* WORK REQUEST
Among the records below, find the line that has "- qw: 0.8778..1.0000"; from there, give the lines again exactly, and stop after the line that has "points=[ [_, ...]".

(Items from a dataset)
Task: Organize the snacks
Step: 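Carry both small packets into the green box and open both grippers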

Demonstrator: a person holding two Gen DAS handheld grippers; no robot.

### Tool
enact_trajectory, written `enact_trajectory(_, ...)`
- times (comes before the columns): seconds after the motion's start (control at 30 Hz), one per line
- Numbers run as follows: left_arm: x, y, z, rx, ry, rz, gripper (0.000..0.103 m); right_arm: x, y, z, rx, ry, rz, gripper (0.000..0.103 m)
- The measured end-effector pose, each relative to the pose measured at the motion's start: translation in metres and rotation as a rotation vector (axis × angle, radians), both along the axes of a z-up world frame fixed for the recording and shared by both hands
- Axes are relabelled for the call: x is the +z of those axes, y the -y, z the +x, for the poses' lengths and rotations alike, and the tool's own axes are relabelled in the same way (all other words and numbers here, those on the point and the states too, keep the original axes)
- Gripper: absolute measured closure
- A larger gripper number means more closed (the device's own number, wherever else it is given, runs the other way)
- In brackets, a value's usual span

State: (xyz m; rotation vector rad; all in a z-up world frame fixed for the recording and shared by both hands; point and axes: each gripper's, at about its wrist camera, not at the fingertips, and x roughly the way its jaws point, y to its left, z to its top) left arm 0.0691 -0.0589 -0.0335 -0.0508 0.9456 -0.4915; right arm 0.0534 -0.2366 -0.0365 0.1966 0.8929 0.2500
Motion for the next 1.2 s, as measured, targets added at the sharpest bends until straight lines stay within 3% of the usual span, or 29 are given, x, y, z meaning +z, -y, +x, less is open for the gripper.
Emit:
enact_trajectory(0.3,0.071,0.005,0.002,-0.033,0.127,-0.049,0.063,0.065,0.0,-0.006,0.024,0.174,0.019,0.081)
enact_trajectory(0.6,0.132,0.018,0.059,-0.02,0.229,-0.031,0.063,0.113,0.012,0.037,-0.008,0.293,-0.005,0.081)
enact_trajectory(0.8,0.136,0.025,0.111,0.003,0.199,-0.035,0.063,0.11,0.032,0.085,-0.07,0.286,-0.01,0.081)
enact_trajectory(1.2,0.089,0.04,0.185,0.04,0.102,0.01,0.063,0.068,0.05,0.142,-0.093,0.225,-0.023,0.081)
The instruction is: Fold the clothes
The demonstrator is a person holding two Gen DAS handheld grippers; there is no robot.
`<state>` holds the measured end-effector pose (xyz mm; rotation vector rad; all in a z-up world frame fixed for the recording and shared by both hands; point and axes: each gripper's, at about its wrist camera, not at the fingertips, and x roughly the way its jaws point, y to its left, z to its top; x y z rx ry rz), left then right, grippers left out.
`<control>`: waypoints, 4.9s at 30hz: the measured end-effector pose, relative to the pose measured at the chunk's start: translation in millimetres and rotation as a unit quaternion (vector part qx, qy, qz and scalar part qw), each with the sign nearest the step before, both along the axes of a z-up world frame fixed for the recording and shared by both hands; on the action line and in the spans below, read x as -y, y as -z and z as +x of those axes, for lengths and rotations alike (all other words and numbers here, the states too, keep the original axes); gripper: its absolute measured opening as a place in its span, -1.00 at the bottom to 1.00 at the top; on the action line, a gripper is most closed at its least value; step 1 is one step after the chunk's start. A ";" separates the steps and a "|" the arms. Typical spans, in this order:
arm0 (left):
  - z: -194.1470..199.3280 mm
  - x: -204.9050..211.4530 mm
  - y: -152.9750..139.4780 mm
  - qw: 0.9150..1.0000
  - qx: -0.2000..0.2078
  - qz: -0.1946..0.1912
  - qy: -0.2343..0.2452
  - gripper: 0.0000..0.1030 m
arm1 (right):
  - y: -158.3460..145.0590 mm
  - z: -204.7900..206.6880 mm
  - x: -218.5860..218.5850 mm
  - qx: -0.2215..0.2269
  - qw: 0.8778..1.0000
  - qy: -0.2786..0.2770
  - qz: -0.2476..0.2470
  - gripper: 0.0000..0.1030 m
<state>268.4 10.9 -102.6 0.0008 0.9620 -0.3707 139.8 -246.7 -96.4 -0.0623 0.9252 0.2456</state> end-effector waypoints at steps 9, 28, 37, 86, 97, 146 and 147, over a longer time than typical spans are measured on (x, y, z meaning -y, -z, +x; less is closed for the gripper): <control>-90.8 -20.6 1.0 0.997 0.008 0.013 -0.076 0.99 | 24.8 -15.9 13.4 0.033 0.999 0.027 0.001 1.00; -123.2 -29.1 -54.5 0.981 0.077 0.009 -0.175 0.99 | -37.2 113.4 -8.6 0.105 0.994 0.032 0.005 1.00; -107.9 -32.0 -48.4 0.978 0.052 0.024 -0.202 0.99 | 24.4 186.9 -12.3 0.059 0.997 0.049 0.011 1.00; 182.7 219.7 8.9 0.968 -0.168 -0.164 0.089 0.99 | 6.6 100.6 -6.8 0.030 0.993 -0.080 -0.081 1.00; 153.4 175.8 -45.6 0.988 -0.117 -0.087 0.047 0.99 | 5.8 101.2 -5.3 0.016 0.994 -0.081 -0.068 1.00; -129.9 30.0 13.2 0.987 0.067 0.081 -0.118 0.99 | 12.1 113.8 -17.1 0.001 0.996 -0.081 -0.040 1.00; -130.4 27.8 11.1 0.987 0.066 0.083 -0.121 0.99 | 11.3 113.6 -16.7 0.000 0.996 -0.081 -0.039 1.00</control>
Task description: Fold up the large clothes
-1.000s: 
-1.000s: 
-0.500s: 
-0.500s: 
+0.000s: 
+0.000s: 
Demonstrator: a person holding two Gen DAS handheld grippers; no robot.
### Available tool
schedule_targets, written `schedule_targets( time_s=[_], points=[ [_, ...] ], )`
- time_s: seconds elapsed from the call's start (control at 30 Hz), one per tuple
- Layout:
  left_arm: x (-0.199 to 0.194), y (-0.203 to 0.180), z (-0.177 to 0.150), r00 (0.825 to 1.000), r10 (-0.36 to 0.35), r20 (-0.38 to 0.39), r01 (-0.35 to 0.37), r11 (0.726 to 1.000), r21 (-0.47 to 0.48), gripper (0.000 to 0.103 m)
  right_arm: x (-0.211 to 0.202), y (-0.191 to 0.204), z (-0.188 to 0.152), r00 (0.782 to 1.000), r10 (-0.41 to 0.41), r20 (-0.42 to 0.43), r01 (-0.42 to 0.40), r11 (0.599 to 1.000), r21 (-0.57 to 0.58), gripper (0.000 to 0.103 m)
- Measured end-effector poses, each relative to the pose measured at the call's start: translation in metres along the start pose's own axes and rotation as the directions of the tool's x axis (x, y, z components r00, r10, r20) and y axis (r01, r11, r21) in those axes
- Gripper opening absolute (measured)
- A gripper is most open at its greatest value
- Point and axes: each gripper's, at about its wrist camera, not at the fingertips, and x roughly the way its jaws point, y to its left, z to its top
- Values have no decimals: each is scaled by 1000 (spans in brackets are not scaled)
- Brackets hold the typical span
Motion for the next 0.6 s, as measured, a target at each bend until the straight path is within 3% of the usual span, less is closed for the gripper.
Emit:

* THE ANSWER
  - qw: 0.8778..1.0000
  - qy: -0.2786..0.2770
  - qz: -0.2476..0.2470
  - gripper: 0.0000..0.1030 m
<state>268.4 10.9 -102.6 0.0008 0.9620 -0.3707 139.8 -246.7 -96.4 -0.0623 0.9252 0.2456</state> end-effector waypoints at steps 9, 28, 37, 86, 97, 146 and 147, over a longer time than typical spans are measured on (x, y, z meaning -y, -z, +x; less is closed for the gripper): <control>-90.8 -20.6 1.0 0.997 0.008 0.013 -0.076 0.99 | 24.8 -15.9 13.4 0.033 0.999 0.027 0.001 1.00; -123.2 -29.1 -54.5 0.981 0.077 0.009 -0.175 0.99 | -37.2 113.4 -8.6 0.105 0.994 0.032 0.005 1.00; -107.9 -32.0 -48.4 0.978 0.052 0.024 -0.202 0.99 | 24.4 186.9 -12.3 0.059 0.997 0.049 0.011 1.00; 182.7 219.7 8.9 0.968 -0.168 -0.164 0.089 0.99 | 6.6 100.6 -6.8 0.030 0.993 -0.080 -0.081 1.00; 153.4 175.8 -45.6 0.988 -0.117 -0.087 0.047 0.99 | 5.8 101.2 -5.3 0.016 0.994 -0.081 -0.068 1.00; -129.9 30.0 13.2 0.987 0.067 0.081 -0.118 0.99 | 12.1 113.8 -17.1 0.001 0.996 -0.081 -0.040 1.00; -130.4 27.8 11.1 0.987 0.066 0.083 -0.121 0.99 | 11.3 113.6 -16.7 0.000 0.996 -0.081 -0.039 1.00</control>
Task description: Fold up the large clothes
-1.000s: 
-1.000s: 
-0.500s: 
-0.500s: 
+0.000s: 
+0.000s: 
Demonstrator: a person holding two Gen DAS handheld grippers; no robot.
### Available tool
schedule_targets, written `schedule_targets( time_s=[_], points=[ [_, ...] ], )`

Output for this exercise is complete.